H.h.
8 Décembre 2003
analyse
Parce que considérée comme organiquement liée à une période historique - celle de la colonisation - la littérature maghrébine d'expression française a été assimilée à un phénomène passager et jugée comme condamnée à disparaître avec les conditions qui ont présidé à sa naissance.
Une littérature pour dire
Cette vision des choses comporte certes une part de vérité. Les auteurs maghrébins francophones sont le produit de l'école occidentale. Ils ont dans leur majorité écrit en français pour dénoncer la colonisation, pour exprimer une prise de position intelligible par le vis-à-vis. Avec la décolonisation, ils n'avaient en principe plus rien à dire, du moins ils n'avaient plus besoin de la langue de l'autre. En effet, certains se sont tus, d'autres n'ont plus écrit qu'en arabe. Toutefois, ceux qui ont continué à faire usage de la langue française sont la preuve que l'explication déterministe est partielle.

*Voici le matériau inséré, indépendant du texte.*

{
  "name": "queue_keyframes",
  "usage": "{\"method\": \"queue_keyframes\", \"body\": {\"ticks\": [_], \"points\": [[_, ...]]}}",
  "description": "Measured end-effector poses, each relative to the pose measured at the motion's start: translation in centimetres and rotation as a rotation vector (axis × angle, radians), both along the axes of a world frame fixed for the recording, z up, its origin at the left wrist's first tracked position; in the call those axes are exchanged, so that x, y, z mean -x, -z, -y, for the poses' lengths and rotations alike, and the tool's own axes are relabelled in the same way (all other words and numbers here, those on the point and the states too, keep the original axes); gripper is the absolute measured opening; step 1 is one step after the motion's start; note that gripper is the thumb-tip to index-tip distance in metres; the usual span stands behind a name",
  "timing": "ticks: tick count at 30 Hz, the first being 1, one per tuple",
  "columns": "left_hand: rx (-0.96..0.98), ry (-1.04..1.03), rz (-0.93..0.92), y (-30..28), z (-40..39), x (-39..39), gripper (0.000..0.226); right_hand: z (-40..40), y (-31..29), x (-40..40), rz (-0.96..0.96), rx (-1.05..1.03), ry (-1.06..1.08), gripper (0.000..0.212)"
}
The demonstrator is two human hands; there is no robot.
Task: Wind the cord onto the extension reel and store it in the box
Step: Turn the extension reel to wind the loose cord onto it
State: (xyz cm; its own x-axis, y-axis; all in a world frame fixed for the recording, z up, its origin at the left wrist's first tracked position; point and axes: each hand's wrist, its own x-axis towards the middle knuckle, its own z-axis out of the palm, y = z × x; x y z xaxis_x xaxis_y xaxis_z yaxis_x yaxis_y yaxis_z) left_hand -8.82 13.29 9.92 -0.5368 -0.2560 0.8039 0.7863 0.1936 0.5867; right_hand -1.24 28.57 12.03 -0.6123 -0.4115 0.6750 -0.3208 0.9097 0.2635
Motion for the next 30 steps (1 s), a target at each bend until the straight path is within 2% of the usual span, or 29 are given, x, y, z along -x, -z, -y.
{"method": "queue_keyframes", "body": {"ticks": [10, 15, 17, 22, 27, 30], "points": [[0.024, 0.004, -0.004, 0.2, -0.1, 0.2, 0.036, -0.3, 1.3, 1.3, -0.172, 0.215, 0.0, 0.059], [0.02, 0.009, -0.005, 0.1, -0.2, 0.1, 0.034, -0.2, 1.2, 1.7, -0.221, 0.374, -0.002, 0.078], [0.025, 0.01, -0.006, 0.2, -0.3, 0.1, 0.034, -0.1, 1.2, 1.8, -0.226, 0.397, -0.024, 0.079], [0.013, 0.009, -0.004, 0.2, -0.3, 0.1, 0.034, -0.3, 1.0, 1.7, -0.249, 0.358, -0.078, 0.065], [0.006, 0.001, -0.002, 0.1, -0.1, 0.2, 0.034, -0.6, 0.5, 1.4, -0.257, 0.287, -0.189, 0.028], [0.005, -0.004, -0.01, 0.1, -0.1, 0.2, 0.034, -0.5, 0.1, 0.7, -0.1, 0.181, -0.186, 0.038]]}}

En effet, parler de dénonciation ne s'applique qu'à la littérature algérienne et, dans une certaine mesure, à la littérature marocaine. Sous l'occupation française, la littérature tunisienne francophone était quasi inexistante.

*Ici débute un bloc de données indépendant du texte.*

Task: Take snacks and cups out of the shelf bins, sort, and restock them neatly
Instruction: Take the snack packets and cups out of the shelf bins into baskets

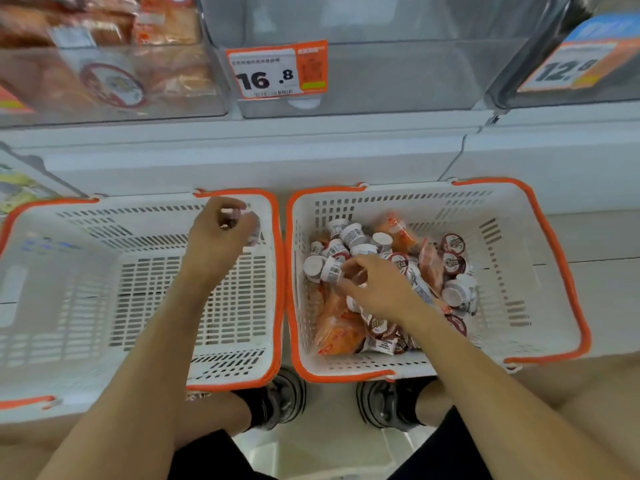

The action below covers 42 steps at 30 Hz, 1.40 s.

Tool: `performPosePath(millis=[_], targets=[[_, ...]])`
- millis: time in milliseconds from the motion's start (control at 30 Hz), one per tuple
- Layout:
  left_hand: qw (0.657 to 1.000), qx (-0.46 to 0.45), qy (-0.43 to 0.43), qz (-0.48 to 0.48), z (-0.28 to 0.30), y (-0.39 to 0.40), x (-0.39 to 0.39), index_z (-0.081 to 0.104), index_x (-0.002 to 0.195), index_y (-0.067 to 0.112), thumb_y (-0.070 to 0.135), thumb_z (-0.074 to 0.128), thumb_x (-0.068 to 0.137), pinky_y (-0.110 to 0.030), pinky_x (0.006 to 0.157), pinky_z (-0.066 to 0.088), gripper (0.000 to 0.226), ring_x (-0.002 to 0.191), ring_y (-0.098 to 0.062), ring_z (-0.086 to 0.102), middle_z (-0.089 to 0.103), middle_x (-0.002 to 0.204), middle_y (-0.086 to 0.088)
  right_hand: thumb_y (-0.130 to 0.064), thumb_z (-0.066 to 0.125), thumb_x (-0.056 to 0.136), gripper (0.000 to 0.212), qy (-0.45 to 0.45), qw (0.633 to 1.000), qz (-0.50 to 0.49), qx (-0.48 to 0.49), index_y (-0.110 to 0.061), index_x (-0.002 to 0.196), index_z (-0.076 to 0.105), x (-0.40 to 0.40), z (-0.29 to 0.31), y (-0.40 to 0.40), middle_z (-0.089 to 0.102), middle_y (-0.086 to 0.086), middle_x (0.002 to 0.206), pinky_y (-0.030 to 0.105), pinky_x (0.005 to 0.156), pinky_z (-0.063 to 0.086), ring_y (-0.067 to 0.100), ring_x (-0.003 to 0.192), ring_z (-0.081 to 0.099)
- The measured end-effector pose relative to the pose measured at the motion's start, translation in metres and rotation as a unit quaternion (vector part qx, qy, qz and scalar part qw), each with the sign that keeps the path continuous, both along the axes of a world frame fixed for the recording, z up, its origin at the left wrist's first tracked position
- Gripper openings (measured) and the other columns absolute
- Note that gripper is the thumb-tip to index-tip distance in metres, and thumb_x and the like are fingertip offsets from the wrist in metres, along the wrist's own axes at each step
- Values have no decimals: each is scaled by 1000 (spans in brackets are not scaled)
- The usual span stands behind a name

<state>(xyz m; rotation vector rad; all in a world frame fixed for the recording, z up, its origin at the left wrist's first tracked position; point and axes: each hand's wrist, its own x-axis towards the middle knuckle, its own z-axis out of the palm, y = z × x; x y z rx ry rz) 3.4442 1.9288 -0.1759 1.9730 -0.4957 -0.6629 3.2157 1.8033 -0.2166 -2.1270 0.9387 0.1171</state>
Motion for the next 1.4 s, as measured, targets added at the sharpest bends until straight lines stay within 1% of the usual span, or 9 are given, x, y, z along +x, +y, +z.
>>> performPosePath(millis=[167,333,567,700,833,967,1067,1167,1400], targets=[[957,72,-119,-255,13,-30,-75,58,116,28,36,82,78,0,68,43,45,86,5,61,56,94,23,-31,65,95,31,-10,998,-63,11,-12,120,66,-25,13,-23,68,1,113,31,90,49,13,94,59],[883,173,-149,-410,-16,-35,-103,45,143,25,50,74,82,-26,100,36,72,129,-17,45,49,142,-1,-45,63,95,35,12,999,-52,7,-20,120,63,-50,20,-35,66,-8,112,18,90,34,9,95,62],[923,56,-266,-274,71,-35,-32,68,94,23,22,66,92,-24,70,48,3,75,-7,63,67,85,13,-23,66,94,16,-151,985,7,-82,-22,110,67,-15,81,-22,65,-13,102,27,86,54,0,92,63],[927,1,-324,-190,136,-33,24,61,69,21,23,63,93,-21,55,43,24,56,-14,58,59,58,10,-12,67,92,23,-304,943,44,-127,-19,114,67,56,161,-18,64,-6,110,21,83,52,5,95,63],[907,-70,-408,-72,185,-36,95,67,75,9,29,65,93,-33,64,44,27,66,-19,56,62,71,-4,-11,67,88,24,-372,902,117,-185,-20,110,65,146,232,-16,59,-3,106,18,82,49,6,93,59],[933,37,-353,-60,193,-45,171,66,114,19,47,73,82,-33,89,46,43,98,-29,57,55,113,-11,-24,71,90,42,-221,885,248,-326,-14,128,59,239,263,-46,45,13,125,25,89,42,26,112,48],[920,198,-311,-135,176,-56,210,52,129,46,99,42,54,-50,107,41,93,125,-35,47,51,139,-7,-51,74,84,81,-1,886,260,-385,-25,150,36,292,267,-84,24,18,152,47,109,39,38,138,34],[902,248,-281,-216,160,-67,229,47,133,53,105,34,47,-50,110,36,102,135,-31,41,45,151,6,-72,76,69,117,127,870,275,-390,-40,158,7,322,269,-107,17,13,163,48,118,29,38,148,23],[873,265,-301,-278,171,-74,208,60,122,25,93,44,69,-45,110,31,88,130,-31,39,52,138,-6,-66,91,46,127,135,855,308,-395,-37,153,29,352,278,-117,35,2,154,38,112,39,26,137,40]])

D'autre part, limiter les répercussions d'un phénomène historique à la période de son existence ne peut être que réducteur. Il est des faits dont l'impact s'étale sur une longue période et des faits qui laissent des traces indélébiles, car ils provoquent des ruptures. La colonisation appartient à cette dernière catégorie.

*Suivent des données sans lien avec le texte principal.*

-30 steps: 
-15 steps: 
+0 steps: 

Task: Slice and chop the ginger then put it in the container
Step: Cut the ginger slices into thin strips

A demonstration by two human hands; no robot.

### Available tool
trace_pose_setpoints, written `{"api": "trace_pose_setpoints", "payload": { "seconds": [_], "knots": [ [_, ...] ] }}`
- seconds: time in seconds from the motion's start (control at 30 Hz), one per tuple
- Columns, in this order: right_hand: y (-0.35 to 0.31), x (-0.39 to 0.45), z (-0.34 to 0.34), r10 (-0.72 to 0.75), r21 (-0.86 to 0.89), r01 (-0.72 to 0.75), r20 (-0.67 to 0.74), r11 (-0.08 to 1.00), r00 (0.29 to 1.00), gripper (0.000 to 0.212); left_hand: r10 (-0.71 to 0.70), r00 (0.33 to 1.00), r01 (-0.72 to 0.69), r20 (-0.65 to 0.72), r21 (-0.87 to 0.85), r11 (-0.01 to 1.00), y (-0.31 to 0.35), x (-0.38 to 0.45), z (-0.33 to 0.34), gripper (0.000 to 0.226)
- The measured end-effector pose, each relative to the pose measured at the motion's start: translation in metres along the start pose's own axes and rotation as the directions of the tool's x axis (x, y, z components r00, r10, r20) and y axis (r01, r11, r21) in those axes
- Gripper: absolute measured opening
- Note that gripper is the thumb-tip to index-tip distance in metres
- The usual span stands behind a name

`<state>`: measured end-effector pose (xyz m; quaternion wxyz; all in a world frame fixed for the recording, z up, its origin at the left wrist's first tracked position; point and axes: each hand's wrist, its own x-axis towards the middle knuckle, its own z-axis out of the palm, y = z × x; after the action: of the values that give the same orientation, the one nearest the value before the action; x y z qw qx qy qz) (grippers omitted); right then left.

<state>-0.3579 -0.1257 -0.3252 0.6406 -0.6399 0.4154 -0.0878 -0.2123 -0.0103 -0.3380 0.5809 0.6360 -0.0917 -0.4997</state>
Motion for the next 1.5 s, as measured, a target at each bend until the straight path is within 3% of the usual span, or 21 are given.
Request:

Enfin, il existe aujourd'hui une littérature maghrébine francophone qui n'est pas dans la logique du heurt et du conflit tels qu'ils fonctionnaient autrefois. La littérature beur ne désigne pas un ennemi mais rend compte d'un déchirement et d'une quête d'identité. La littérature «locale» se pose d'autres questions. Elle est en train de proliférer. La critique a pratiquement résolu toutes les énigmes de la littérature maghrébine née à l'époque coloniale ou située dans la continuité de cette époque. Elle a dévoilé une partie du mystère de la littérature beur. Par contre, elle n'a pas prêté suffisamment d'attention à cette littérature francophone «locale» qui, à première vue, semble un paradoxe.
Crise d'identité ?
Dans les sociétés maghrébines, l'arabisation de l'enseignement est aujourd'hui un fait, et le français a le statut d'une langue étrangère. Et pourtant, nombreux sont ceux qui écrivent dans cette langue. Il y a donc lieu de s'interroger sur les motivations de ces auteurs. Cela mérite débat.
Faut-il se ranger du côté de ceux qui pensent que, malgré tout, il ne s'agit que d'une minorité qui se plaît dans le B.C.B.G., affiche son appartenance à une catégorie sociale bien déterminée ou vit une crise d'identité?
Faut-il plutôt y voir l'indice d'une ouverture qui a toujours caractérisé le Maghrébin et que, si la possibilité lui était offerte, celui-ci écrirait en anglais, en allemand, en espagnol ou dans n'importe quelle autre langue?
Faut-il y voir une réponse (provisoire?) aux limites imposées par l'arabe à la fois en tant que langue «sacrée» et en tant qu'obstacle à l'utilisation de mots tabous ou empruntés à d'autres langues?
Existe-t-il d'autres considérations? C'est à la critique d'éclairer notre lanterne.